Mom raced to apartment after seeing daughter allegedly choked on FaceTime by boyfriend

The case includes claims of prior threats, a FaceTime witness and a disputed weapon.

TUCSON, Ariz. — A domestic violence case against Jesus Arturo Guerrero-Martinez is moving through Pima County after police said a dispute over a laptop escalated into strangling, a FaceTime call for help and a threat with a fake gun.

The April 30 arrest brought together several allegations that prosecutors may use to show danger and intent. Guerrero-Martinez, 30, faces two domestic violence aggravated assault counts, kidnapping and aggravated assault with a simulated weapon. Police say the victim was his girlfriend. Her name has not been publicly released in the reported court account. Guerrero-Martinez is being held on a $150,000 bond and is presumed innocent unless convicted.

Unlike cases built only from statements made after police arrive, this one includes a reported witness who saw part of the alleged attack in real time. Police said the woman managed to call her mother on FaceTime while Guerrero-Martinez was strangling her in a bedroom. The mother later told investigators that she watched the attack on her screen and then drove to the apartment. The public complaint does not say whether the mother saw the start of the incident, whether she heard threats during the call or whether the phone showed the entire room.

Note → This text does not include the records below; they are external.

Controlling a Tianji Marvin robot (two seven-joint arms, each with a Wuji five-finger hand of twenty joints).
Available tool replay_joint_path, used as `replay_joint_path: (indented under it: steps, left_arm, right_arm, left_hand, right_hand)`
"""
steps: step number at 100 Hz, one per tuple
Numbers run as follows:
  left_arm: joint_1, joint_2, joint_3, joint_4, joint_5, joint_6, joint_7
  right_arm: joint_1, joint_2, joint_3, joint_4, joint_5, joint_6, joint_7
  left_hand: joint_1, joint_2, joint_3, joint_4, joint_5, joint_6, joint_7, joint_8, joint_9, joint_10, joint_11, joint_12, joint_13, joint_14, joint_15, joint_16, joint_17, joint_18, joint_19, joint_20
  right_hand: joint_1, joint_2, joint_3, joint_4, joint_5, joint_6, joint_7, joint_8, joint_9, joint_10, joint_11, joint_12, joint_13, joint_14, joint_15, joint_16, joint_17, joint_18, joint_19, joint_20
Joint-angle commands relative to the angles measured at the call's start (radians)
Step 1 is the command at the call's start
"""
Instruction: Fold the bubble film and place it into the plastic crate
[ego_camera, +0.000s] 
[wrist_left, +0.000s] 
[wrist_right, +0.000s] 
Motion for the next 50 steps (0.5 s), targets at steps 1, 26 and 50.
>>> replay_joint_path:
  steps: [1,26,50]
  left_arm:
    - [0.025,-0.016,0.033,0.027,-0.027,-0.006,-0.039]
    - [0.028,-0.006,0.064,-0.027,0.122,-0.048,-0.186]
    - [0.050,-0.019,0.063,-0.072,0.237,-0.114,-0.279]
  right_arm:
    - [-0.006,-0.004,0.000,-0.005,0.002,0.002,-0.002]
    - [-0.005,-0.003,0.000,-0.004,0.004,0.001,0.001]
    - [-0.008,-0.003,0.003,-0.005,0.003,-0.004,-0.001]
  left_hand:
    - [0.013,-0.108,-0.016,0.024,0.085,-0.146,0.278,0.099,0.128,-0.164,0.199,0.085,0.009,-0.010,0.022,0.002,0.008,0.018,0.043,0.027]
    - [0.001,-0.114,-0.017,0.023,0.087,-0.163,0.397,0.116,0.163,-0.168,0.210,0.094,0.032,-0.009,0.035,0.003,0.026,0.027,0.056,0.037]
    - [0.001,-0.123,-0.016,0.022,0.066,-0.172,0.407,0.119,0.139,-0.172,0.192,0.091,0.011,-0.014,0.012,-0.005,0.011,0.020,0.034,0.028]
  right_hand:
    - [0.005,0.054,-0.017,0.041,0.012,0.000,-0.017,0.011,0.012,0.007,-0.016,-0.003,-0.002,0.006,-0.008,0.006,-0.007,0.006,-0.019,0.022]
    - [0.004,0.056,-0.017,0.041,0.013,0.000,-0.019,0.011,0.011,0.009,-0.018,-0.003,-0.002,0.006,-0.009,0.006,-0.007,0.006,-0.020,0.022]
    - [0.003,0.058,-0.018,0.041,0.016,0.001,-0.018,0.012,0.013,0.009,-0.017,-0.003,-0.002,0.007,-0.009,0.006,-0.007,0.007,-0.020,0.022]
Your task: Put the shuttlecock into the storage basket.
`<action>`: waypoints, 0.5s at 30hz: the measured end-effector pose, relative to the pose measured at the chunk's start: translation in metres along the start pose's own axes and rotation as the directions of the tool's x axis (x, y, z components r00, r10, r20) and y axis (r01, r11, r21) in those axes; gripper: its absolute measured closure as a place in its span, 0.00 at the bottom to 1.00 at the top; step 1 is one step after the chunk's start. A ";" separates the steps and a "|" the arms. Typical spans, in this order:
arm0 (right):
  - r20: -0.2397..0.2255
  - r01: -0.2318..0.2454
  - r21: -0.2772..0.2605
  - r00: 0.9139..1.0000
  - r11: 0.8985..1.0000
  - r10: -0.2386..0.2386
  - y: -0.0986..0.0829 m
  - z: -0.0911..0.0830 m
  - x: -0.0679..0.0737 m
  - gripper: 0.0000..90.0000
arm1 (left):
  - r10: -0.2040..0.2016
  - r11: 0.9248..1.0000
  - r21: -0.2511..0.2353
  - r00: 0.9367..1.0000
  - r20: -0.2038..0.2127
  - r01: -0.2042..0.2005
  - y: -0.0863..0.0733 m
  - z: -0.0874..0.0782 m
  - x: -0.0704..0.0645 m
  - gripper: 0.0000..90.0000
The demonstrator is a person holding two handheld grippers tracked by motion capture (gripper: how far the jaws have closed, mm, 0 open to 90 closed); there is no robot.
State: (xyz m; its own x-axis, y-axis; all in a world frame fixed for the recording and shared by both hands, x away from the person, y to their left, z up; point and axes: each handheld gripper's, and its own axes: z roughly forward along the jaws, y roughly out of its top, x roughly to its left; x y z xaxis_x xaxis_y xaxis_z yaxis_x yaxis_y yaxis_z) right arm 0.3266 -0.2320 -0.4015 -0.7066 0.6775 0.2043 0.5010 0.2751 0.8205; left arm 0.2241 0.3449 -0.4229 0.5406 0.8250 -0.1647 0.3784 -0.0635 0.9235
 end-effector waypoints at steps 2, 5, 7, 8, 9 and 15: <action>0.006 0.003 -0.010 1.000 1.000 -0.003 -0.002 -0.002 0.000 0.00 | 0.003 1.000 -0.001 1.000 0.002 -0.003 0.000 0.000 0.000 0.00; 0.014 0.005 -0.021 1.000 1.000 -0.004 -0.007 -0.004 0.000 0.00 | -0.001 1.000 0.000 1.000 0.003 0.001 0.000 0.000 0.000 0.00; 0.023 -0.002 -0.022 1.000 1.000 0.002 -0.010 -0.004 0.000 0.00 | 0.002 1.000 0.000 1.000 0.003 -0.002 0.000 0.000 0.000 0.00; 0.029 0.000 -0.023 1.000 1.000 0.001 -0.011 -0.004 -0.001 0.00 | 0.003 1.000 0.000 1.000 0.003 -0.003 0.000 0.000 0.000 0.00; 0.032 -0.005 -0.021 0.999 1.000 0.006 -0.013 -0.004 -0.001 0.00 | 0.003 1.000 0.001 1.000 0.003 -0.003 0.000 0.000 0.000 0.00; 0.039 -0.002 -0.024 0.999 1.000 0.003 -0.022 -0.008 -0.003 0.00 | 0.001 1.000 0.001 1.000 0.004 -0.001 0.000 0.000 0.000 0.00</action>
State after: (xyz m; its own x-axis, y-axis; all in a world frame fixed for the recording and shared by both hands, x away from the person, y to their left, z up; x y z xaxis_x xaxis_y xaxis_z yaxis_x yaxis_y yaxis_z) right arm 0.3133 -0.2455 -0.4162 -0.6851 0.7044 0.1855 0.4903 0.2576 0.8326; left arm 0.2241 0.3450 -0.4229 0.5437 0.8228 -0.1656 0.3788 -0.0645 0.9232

The police narrative says the conflict started when Guerrero-Martinez accused the woman of trying to damage his laptop. The woman had the computer because she wanted to watch a movie, according to the complaint. Police said she returned it to avoid a fight. As she moved back toward the living room, he allegedly grabbed her throat and dragged her into the bedroom. There, authorities said, he threw her onto a bed, got on top of her and strangled her again with his hands and forearm. The woman also said he hit her in the face several times.

After repeated efforts to free herself, the woman escaped from the bedroom, police said. Authorities said Guerrero-Martinez then pulled out an object she believed was a gun and threatened her. Investigators later said a search warrant found a metal flashlight instead. That finding is why one charge refers to a simulated weapon. The complaint does not publicly identify the apartment complex, the time of day, the number of officers who responded or the full sequence of events after the mother left for the apartment.

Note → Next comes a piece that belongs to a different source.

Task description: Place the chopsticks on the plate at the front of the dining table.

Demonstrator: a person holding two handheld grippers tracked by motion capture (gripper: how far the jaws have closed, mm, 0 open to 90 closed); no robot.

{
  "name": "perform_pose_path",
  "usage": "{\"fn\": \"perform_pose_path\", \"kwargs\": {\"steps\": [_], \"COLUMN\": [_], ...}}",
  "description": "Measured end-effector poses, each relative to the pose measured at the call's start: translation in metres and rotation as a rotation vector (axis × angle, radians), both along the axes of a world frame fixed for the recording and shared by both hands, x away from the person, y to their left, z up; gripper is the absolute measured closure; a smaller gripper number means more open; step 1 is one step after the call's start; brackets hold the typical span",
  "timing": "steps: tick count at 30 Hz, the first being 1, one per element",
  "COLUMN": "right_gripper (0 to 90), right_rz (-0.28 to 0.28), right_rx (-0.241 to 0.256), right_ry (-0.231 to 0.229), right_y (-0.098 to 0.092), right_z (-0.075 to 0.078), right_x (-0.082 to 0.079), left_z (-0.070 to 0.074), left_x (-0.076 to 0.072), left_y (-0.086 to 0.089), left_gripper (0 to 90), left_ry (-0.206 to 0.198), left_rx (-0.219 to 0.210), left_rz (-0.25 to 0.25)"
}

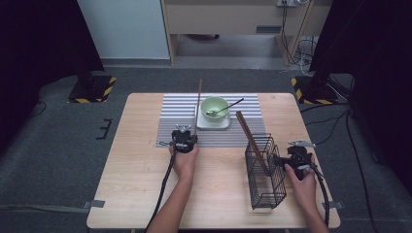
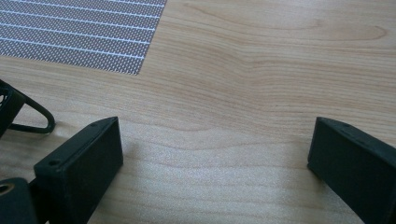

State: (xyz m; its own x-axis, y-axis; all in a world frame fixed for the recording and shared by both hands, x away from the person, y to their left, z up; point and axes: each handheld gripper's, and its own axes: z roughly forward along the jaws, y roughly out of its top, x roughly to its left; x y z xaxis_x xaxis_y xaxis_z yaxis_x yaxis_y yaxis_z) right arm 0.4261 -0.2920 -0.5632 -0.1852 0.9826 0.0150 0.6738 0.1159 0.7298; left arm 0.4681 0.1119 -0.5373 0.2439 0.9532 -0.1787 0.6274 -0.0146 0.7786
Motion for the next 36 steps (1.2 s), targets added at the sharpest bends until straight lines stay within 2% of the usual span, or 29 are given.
{"fn": "perform_pose_path", "kwargs": {"steps": [5, 9, 22, 26, 36], "right_gripper": [3.4, 3.4, 3.4, 3.4, 3.4], "right_rz": [0.0, 0.0, 0.0, 0.0, 0.0], "right_rx": [0.0, 0.0, 0.0, 0.0, 0.0], "right_ry": [0.0, 0.0, 0.0, 0.0, 0.0], "right_y": [0.0, 0.0, 0.0, 0.0, 0.0], "right_z": [0.0, 0.0, 0.0, 0.0, 0.0], "right_x": [0.0, 0.0, 0.0, 0.0, 0.0], "left_z": [0.0001, 0.0003, -0.0054, -0.008, -0.0066], "left_x": [-0.0001, 0.0009, 0.0054, 0.0068, 0.0063], "left_y": [0.0005, 0.0023, 0.0053, 0.0059, 0.0071], "left_gripper": [86.3, 86.3, 86.1, 86.1, 86.0], "left_ry": [-0.01, -0.014, 0.022, 0.047, 0.052], "left_rx": [0.011, 0.002, -0.006, -0.012, -0.009], "left_rz": [0.005, 0.019, 0.025, 0.025, 0.02]}}
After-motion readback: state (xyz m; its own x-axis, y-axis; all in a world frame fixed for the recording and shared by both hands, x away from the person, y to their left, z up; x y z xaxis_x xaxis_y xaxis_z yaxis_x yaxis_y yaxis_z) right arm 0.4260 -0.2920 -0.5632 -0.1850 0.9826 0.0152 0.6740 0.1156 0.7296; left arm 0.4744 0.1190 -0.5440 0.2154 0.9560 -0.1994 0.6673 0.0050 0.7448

The case took on added weight during Guerrero-Martinez’s court appearance the night of his arrest. A prosecutor told the court that he “has previously tried to kill the victim, has previously threatened to kill the victim, and has previously strangled the victim.” Those claims were made in court as part of the state’s presentation, but the reported account did not list dates or case numbers for the earlier allegations. It is unknown from the public report whether those prior claims were documented in police reports, medical records, past court filings or witness statements.

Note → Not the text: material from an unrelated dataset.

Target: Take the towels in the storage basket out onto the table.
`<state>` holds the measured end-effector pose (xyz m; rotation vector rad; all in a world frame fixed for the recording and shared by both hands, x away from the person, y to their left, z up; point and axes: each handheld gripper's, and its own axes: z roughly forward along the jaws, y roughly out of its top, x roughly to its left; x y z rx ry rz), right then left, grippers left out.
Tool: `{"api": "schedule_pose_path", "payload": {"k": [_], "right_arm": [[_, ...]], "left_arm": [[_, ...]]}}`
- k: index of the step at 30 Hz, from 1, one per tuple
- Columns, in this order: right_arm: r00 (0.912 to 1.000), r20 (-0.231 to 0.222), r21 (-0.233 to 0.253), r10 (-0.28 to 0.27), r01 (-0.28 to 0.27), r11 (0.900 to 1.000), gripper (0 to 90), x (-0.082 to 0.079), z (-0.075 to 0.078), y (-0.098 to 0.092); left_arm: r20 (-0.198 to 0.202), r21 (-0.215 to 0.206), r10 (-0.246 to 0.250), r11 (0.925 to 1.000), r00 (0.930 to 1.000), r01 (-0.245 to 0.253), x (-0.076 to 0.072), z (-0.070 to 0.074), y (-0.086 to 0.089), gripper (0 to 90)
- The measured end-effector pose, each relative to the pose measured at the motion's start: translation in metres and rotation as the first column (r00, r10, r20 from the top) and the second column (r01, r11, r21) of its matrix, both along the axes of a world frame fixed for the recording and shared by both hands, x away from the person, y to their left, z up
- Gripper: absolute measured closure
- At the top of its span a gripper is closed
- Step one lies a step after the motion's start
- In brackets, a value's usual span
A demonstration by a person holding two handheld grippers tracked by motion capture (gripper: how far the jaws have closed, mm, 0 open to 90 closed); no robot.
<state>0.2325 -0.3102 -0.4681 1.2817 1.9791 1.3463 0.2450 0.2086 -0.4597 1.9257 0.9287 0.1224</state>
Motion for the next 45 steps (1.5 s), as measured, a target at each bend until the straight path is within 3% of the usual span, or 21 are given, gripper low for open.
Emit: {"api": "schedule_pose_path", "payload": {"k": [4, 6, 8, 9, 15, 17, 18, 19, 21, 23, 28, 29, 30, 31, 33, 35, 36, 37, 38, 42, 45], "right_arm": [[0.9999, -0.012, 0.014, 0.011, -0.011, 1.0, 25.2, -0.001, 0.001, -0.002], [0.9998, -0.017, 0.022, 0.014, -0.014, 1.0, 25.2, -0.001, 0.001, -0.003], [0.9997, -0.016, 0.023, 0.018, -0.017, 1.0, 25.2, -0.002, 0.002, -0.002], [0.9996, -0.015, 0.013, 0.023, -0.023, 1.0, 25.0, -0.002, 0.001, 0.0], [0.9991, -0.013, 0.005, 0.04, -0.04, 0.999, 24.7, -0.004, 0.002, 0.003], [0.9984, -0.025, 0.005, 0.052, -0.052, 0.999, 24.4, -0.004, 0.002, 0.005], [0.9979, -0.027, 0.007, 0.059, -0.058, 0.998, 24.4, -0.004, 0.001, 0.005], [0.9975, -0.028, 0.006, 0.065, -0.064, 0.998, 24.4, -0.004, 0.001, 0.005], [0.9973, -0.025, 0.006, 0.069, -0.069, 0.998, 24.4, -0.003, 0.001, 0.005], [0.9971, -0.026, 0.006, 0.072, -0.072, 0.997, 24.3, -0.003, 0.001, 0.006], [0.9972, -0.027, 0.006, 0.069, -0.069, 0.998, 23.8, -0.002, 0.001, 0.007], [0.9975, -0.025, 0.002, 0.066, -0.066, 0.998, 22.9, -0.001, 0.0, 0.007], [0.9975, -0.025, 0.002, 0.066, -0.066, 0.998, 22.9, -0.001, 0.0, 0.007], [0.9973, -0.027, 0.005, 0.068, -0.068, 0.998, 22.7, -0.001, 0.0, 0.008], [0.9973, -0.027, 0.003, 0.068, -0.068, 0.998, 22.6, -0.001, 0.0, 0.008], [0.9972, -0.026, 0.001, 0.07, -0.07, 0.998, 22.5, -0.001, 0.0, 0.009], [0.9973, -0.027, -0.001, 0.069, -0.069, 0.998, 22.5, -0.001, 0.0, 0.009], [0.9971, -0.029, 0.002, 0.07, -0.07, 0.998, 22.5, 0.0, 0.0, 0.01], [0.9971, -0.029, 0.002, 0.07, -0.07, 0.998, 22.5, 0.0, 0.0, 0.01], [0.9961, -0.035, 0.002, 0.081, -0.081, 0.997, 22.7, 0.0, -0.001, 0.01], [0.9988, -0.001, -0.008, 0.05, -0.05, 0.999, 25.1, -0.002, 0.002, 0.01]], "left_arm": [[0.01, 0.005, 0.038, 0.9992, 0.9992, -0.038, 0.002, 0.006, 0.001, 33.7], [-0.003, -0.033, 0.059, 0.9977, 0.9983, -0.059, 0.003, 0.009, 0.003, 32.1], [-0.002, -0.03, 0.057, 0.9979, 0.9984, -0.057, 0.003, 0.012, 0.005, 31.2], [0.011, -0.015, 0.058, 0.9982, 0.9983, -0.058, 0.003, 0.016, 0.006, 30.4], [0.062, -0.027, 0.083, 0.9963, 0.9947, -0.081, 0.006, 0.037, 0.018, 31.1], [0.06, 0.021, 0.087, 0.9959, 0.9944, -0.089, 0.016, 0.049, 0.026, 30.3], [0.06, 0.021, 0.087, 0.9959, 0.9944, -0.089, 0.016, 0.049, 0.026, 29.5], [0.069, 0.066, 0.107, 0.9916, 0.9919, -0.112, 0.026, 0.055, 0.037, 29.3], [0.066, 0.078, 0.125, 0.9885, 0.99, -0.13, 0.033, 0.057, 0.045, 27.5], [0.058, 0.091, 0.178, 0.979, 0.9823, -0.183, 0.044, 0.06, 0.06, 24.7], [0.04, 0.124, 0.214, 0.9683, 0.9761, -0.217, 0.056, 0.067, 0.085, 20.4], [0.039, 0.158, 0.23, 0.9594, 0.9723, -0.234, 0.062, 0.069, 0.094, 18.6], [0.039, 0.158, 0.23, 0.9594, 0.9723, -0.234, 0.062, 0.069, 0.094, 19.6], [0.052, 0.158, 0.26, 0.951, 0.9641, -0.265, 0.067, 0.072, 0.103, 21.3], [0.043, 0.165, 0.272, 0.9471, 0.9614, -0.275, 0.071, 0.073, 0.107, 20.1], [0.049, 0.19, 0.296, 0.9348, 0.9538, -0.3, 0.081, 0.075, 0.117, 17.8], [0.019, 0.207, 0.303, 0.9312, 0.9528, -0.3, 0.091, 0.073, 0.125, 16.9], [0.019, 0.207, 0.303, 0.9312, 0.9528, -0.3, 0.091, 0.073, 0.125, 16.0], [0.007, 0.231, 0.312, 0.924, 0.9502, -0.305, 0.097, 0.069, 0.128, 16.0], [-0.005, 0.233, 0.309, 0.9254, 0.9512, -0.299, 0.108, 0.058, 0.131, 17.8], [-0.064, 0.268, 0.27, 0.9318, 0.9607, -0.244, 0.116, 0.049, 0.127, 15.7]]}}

Domestic violence strangulation allegations often receive close attention in court because the act can leave limited visible injury while still carrying serious risk. In this case, the charging document described two separate moments involving pressure to the woman’s throat. The first allegedly happened as she was moving away from the laptop dispute. The second allegedly happened after she was forced into the bedroom. Prosecutors may use that sequence to argue that the encounter was not a single brief struggle. Defense lawyers may challenge the state’s version, the witness accounts and the conclusions drawn from the recovered flashlight.

The procedural steps ahead will determine how much of the account becomes evidence in open court. Prosecutors must decide how to proceed with formal filings, and the defense can seek discovery, review police reports and challenge the basis for any restrictions on Guerrero-Martinez. A judge may revisit bond or release conditions if either side requests a change. Future hearings could also clarify whether the woman’s mother will testify, whether medical evidence exists and whether police obtained any digital data linked to the FaceTime call.

For now, the public record gives only the early account of the case. It includes the woman’s description, her mother’s statement, the search warrant finding and the prosecutor’s claim of earlier violence. It does not include a full defense account. Police said Guerrero-Martinez denied that the incident happened as described. His attorney spoke for him at the first hearing, according to the reported account.

Guerrero-Martinez remained held at the Pima County Adult Detention Center on the reported bond while the case awaited its next court steps. The next milestone is expected to come through formal filings or another hearing in Pima County.

Author note: Last updated May 23, 2026.